In the book, the March family is based upon Louisa May Alcott's own family, and the various film versions play up the similarities between the Marches and the Alcotts in different degrees. The 2019 portrayal closely identifies Jo March and Louisa May Alcott as being the same person, even though Jo marries while Louisa remained a spinster. Not that it is a problem. But I think that it sometimes needs to be pointed out that the real Alcott sisters were teenagers in the 1840's, not the 1860's, and that it was Louisa who later went to War as a nurse for the Union Army, not her father who went as a chaplain. The book and films show them living in the same house, Orchard House, when in reality they moved often, experiencing near destitution more then once. Eden's Outcasts, John Matteson's Pulitzer Prize-winning biography of Louisa May Alcott and her father, Bronson Alcott, describes the very real poverty experienced by the Alcott sisters. The girls often did not have enough to eat; the family was always inundated by debts. However, the girls received a classical education. It was very odd how they would go from studying German and Latin and discussing philosophy to a meager supper of squash and apples. All of this was due to their father's desire of pursuing Utopian projects at the expense of his family's well-being. 

Bronson Alcott was not a Christian; he did not accept the divinity of Christ and thought that every child was divine. He deemed it possible to create a heaven on earth by subduing human nature and by divesting oneself from the desire for material possessions. There is much of what he believed that mirrored Christian asceticism except that Christ was not the goal. It was not for the love of God that he embraced such austerity but for self-improvement. In his quest for perfection he forgot that his main duty was to feed his children and provide them with shelter and safety. It was his wife Abba Alcott, upon whom "Mrs. March" is based, who kept the family together. Although Mrs. Alcott struggled with her temper she managed to maintain a spirit of cheer and grace in the household, working like a beast of burden so that her girls could have a decent life. The happiness amid poverty that abounds in Little Women was a reflection of the reality, and it was a reality created by their mother. However, such dire poverty made all of the girls, except for Elizabeth who died young, resolve that they would never live the way their mother had been forced to live. It gave an edge to Louisa's determination to support the family through her writings, and give her mother a comfortable old age. In spite of the hardships, or maybe because of them, Louisa seemed to grasp the sacramentality of family life, of the rough-hewn young personalities who shape each other under the guidance of loving parents. 

For the most part, I think the casting of the 2019 Little Women is brilliant and provides some the best portrayals ever of the beloved characters.

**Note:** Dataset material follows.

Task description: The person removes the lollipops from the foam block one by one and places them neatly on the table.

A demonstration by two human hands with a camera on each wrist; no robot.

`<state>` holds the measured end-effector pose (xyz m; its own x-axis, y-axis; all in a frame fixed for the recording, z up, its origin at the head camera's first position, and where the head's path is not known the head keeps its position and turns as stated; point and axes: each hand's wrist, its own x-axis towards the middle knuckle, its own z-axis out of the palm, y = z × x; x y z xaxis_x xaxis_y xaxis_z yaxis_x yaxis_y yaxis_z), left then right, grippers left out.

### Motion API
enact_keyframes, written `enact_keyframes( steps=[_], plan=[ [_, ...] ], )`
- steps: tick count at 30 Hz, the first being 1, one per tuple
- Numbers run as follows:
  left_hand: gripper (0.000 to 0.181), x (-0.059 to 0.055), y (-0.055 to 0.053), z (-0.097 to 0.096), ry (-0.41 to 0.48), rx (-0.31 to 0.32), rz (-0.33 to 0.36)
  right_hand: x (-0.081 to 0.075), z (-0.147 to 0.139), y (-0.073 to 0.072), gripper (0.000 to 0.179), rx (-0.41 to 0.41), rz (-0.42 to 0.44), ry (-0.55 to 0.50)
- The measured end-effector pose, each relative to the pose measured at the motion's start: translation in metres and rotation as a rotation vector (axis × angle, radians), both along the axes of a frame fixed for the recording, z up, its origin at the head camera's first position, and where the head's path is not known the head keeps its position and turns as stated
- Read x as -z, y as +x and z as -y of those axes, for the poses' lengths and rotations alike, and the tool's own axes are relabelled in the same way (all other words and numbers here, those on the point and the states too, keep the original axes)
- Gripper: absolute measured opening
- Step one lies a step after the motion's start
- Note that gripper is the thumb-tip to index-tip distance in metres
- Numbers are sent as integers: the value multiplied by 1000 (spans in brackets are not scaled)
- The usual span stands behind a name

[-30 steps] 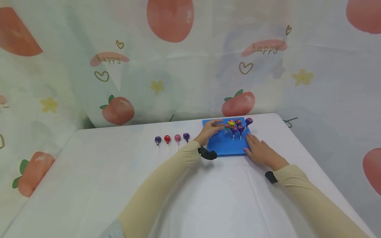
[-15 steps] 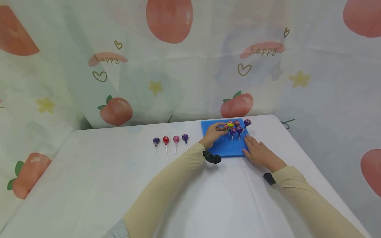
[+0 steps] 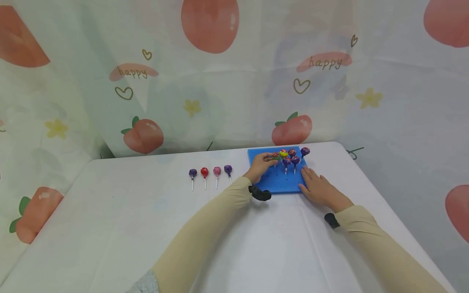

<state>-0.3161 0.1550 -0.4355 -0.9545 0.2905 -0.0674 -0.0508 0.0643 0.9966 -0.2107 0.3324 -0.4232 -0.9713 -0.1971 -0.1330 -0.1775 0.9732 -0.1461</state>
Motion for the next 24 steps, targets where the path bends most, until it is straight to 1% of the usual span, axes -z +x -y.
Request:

Only the role of Meg might have been better with someone other than Emma Watson. Emma is just too thin and introspective. The perfect Meg, in my opinion, is Willa Fitzgerald in the 2017 BBC series, who is softly pretty, vivacious and gentle, but determined. However, having James Norton as Mr. Brooke was an excellent choice by Gerwig. Norton is so handsome and such a gentleman that almost anyone (except for Jo and Aunt March) can forgive Meg for choosing poverty in order to be with him. I thought that Meg's proclamation to Jo is astonishingly counter-revolutionary and anti-feminist, as she says: "Just because my dreams are not the same as yours doesn't mean they're unimportant. I want a family and a home and I'm not scared of working and struggling..." Neither the film nor the book skimp on the hardships that do overwhelm Meg after her marriage, although her husband is reliable, hardworking and loving. She perseveres and finds contentment.

Jo and her writing ambitions are at the center of the novel as well as of the latest film adaptation. Jo's commitment to her writing is not just from the love of her craft. Jo, as did the real Louisa, sees writing as one of the few means open to her to rescue her family from poverty. Saoirse Ronan's gifted depiction of Jo, as well as the film's unique editing, highlight the obsessive nature of her "scribbling," which ultimately conflicts with her relationship with Laurie. Timothée Chalamet is the best Laurie ever, in my opinion. Together he and Saoirse's Jo bring to life one of the most famous duos in literature as never before. Jo and Laurie are not so tormented as Cathy and Heathcliff in Wuthering Heights yet similarly they represent a kind of Eden, a Paradise Lost between two people who love each other so much yet cannot be together, because what they have is almost beyond this world. It is a relationship between a young man and a young woman that has all the electricity and magic of a great romance, with the innocent camaraderie of soulmates. Their two souls complete each other, and Gerwig heightens the effect by having the actors share clothing as spiritual twins who are yet opposites. Yet Jo cannot bring herself to the total surrender it would take to marry Laurie. She fears that emotional leap and what it might mean for her psychic equilibrium, since she must keep writing, she must support her family. The tragedy of Little Women is not the death of poor sweet Beth, but that Jo and Laurie, whom she alone calls "Teddy," are divided forever.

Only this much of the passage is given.